_INFORMATION:_
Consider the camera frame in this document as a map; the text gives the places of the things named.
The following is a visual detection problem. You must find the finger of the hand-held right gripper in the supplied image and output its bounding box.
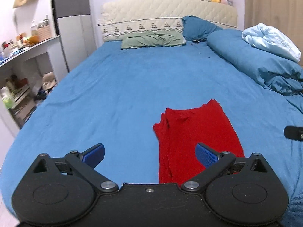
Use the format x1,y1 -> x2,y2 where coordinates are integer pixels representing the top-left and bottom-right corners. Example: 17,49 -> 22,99
283,126 -> 303,141

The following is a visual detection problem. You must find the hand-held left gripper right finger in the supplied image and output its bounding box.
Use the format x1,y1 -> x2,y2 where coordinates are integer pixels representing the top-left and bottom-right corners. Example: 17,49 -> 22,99
181,143 -> 273,192

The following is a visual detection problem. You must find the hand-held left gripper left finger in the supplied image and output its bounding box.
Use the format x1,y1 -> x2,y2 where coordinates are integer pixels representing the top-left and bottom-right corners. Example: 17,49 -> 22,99
27,143 -> 118,193

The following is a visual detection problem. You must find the red knit sweater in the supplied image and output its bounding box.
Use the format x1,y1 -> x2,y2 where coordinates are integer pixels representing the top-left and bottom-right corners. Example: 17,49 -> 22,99
153,99 -> 245,186

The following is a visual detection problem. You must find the bed with blue sheet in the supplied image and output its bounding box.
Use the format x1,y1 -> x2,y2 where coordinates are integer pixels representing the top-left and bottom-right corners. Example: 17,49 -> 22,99
0,40 -> 303,218

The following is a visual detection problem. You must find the blue fuzzy rug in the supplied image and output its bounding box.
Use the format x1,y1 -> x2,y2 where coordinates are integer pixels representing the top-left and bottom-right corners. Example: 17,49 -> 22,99
283,189 -> 303,227

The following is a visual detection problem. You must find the blue duvet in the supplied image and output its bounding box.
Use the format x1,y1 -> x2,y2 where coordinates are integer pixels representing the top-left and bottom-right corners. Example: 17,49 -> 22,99
206,30 -> 303,96

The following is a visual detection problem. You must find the beige cloth bag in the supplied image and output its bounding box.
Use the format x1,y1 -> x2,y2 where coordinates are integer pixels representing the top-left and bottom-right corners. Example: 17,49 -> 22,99
42,72 -> 58,90

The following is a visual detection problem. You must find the storage rack under desk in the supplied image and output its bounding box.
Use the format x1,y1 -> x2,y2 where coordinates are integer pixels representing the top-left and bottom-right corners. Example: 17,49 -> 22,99
0,85 -> 36,124

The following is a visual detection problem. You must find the light blue blanket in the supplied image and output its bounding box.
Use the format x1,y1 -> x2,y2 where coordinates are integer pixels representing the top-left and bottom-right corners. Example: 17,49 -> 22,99
242,23 -> 301,63

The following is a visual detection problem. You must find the white wardrobe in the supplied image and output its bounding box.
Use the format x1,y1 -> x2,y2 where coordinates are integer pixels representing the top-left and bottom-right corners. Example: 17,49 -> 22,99
50,0 -> 97,72

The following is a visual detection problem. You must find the white desk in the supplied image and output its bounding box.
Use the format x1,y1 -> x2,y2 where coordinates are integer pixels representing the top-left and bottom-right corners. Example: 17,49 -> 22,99
0,35 -> 61,133

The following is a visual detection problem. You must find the green pillow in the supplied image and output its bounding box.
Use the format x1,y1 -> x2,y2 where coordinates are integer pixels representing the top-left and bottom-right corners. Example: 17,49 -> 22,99
121,30 -> 187,50

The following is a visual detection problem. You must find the blue pillow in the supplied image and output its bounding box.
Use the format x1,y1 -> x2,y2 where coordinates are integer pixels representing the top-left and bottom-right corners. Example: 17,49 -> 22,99
182,15 -> 224,42

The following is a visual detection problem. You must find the beige curtain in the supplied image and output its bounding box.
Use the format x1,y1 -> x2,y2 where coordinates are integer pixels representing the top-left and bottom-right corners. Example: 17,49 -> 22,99
244,0 -> 303,67

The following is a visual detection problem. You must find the wicker basket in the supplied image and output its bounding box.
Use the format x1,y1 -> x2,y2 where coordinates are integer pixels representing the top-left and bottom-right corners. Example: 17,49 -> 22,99
32,25 -> 52,42

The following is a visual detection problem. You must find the cream quilted headboard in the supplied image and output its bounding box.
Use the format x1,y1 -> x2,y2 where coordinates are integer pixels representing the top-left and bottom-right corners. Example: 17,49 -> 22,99
101,0 -> 238,42

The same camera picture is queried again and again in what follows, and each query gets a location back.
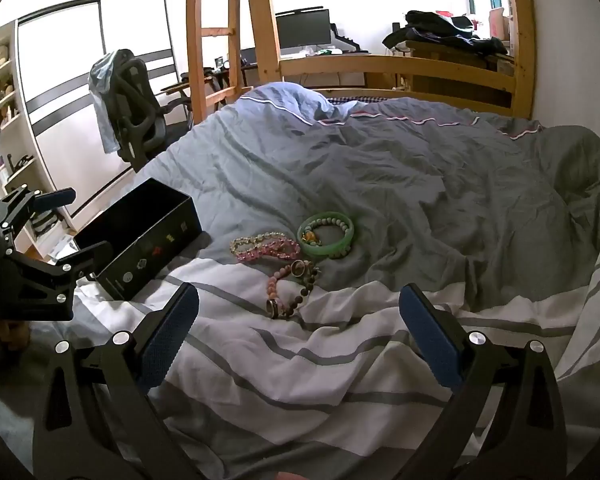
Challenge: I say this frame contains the white grey striped sheet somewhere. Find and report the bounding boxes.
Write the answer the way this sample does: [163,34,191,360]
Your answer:
[0,220,600,480]

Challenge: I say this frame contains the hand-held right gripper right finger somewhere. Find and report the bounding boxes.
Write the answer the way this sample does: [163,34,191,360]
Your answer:
[399,283,568,480]

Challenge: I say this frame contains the grey bead bracelet orange bead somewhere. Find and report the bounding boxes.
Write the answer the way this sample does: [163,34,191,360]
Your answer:
[302,215,355,261]

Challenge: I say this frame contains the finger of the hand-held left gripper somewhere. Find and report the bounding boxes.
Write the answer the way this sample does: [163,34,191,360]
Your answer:
[0,185,77,232]
[0,241,114,320]

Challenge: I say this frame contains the grey duvet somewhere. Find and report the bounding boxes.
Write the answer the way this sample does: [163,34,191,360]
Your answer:
[74,82,600,313]

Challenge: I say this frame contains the dark bead bracelet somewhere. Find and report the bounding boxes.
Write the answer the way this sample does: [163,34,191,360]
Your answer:
[279,261,324,319]

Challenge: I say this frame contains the wooden ladder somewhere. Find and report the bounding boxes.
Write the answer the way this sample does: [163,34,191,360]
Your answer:
[185,0,242,126]

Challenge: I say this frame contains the white sliding door wardrobe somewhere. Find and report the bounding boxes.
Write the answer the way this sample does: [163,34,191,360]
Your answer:
[14,0,193,222]

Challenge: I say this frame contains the white shelf unit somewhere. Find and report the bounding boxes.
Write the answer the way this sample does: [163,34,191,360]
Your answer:
[0,24,77,257]

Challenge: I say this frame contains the black cardboard box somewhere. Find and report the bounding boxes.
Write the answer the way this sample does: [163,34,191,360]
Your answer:
[74,177,204,302]

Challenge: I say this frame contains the green jade bangle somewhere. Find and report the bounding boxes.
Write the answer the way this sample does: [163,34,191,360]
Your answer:
[297,211,357,259]

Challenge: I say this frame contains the pink crystal bracelet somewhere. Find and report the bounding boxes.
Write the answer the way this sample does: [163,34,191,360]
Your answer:
[235,239,301,264]

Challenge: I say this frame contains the wooden desk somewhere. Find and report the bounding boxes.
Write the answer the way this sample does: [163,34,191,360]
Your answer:
[370,39,517,106]

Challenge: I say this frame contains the wooden bed frame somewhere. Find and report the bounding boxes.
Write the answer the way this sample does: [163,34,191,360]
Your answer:
[185,0,539,122]

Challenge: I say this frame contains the black computer monitor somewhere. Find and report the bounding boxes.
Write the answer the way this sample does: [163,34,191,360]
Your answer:
[274,8,333,52]

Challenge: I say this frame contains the salmon pink bead bracelet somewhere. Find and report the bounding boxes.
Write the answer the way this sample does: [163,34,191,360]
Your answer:
[265,262,307,312]

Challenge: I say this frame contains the black office chair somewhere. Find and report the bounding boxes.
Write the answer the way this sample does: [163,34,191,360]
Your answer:
[109,48,222,172]

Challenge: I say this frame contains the pile of dark clothes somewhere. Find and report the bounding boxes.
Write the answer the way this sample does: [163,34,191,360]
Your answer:
[382,9,509,57]

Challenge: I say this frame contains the clear bead bracelet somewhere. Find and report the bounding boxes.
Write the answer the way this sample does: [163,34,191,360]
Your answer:
[229,232,287,257]

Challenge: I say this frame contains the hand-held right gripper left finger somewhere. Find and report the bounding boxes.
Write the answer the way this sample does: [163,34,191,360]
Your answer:
[32,282,201,480]

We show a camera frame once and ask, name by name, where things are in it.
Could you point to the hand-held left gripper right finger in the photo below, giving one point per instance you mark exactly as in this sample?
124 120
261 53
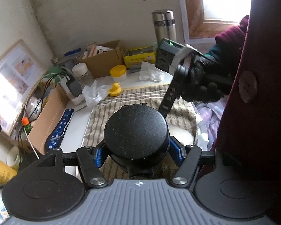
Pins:
178 151

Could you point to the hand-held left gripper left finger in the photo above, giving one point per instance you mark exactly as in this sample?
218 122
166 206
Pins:
100 157

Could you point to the cream fluffy cloth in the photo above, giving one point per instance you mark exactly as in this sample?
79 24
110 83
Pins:
181 134

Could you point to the black thermos bottle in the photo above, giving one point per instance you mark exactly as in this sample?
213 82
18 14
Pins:
135 131

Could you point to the person's right forearm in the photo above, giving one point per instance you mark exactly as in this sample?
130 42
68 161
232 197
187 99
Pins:
229 42

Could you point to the green container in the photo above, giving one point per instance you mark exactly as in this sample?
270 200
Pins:
52 71

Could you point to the blue lid container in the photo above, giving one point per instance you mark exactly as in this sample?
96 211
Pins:
72 52

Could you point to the person's right hand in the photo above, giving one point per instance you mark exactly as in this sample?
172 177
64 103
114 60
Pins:
201 82

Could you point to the crumpled white plastic bag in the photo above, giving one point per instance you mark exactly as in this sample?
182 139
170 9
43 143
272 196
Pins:
152 73

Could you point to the striped towel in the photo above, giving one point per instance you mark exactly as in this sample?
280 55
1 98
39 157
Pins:
100 117

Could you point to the yellow tin box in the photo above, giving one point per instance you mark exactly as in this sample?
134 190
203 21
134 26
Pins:
138 58

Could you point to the lavender cloth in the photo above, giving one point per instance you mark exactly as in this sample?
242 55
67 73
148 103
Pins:
210 117

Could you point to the blue polka dot case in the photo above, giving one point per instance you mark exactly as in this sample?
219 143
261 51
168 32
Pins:
59 129

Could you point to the yellow lid jar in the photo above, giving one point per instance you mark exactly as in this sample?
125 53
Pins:
118 73

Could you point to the yellow rubber duck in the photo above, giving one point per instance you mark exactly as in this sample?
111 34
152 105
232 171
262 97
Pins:
114 90

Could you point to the white power strip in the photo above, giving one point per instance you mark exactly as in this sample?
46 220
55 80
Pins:
78 99

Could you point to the silver thermos bottle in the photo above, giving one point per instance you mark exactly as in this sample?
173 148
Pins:
165 28

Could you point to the crumpled white tissue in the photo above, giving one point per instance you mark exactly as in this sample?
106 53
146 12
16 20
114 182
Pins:
93 93

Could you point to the black desk stand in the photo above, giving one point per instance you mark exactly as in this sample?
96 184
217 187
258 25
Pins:
29 160

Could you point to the small cardboard box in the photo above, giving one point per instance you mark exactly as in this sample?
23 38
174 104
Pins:
103 63

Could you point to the black charger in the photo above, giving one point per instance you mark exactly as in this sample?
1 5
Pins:
74 88

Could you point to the green bottle orange cap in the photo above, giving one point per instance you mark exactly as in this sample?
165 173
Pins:
27 124

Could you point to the white round appliance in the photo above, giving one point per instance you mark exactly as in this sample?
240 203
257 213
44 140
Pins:
34 107

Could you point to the clear jar white lid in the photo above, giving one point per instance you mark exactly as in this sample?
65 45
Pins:
80 75

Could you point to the green white cup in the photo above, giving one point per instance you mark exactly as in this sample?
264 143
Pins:
13 158

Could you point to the maroon coat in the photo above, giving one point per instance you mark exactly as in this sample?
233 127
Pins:
260 98

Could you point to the yellow cylinder canister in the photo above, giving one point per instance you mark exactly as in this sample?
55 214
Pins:
0 168

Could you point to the window frame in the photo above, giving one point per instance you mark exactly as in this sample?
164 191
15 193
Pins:
192 16

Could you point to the wooden picture frame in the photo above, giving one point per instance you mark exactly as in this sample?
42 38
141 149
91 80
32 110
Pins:
11 75

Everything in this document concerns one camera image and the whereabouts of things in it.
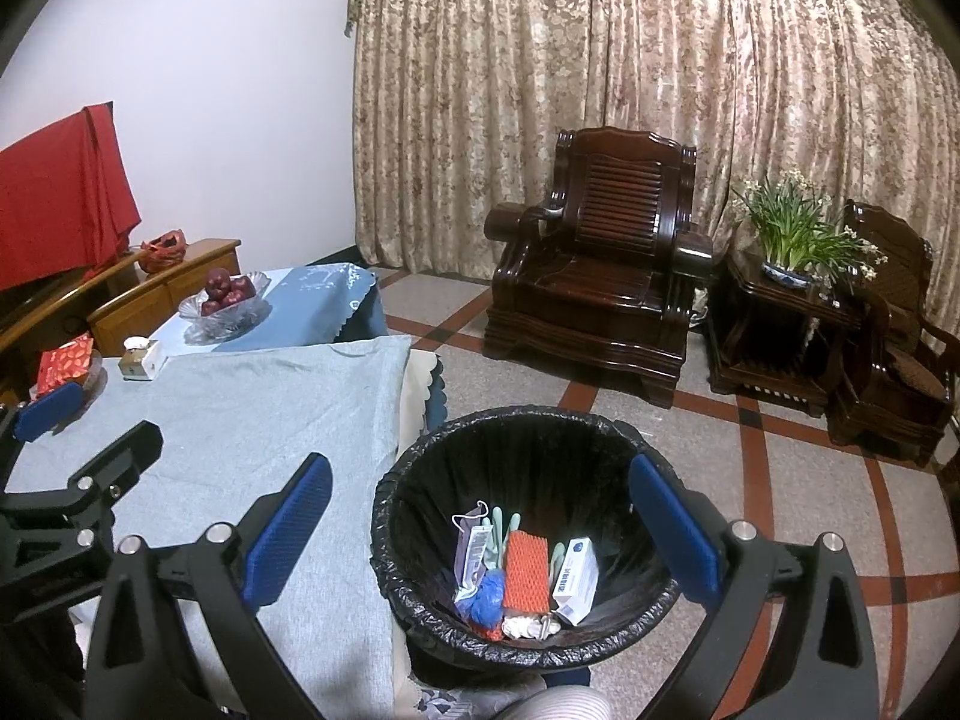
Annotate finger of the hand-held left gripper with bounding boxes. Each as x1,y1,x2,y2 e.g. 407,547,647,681
0,381,85,466
67,422,164,541

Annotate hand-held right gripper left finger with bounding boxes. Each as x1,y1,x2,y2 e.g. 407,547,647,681
84,452,335,720

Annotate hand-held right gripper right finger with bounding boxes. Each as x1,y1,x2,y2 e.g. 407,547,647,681
628,454,878,720

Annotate white medicine box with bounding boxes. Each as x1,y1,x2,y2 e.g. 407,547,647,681
553,538,601,626

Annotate black-lined trash bin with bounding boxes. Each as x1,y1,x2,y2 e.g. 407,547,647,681
371,405,732,674

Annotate orange foam fruit net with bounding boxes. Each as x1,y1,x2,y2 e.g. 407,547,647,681
501,530,554,616

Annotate white tissue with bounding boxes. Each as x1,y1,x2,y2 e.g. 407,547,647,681
501,611,562,642

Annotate purple face mask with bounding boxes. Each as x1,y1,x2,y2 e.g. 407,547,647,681
451,501,490,541

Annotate blue shoe cover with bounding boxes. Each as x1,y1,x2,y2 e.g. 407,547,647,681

_WHAT TO WORK ON:_ Give exactly those lines of the listing that run from its first line through the line with "find the bed", leaving each picture out.

_ANSWER SECTION:_
Consider the camera frame in this document as a map; the text gives the places of the things named.
The following is a visual detection problem. You must find the finger of the hand-held right gripper in the supplied image and output its bounding box.
Use the format x1,y1 -> x2,y2 where coordinates are integer pixels representing the top-left and bottom-right corners. Example: 17,49 -> 22,99
283,126 -> 303,141

The following is a visual detection problem. You must find the hand-held left gripper right finger in the supplied image and output its bounding box.
Use the format x1,y1 -> x2,y2 where coordinates are integer pixels representing the top-left and bottom-right corners. Example: 17,49 -> 22,99
181,143 -> 273,192

The following is a visual detection problem. You must find the hand-held left gripper left finger in the supplied image and output its bounding box.
Use the format x1,y1 -> x2,y2 where coordinates are integer pixels representing the top-left and bottom-right corners. Example: 17,49 -> 22,99
27,143 -> 118,193

The following is a visual detection problem. You must find the red knit sweater in the supplied image and output its bounding box.
Use the format x1,y1 -> x2,y2 where coordinates are integer pixels representing the top-left and bottom-right corners. Example: 17,49 -> 22,99
153,99 -> 245,186

The following is a visual detection problem. You must find the bed with blue sheet in the supplied image and output its bounding box.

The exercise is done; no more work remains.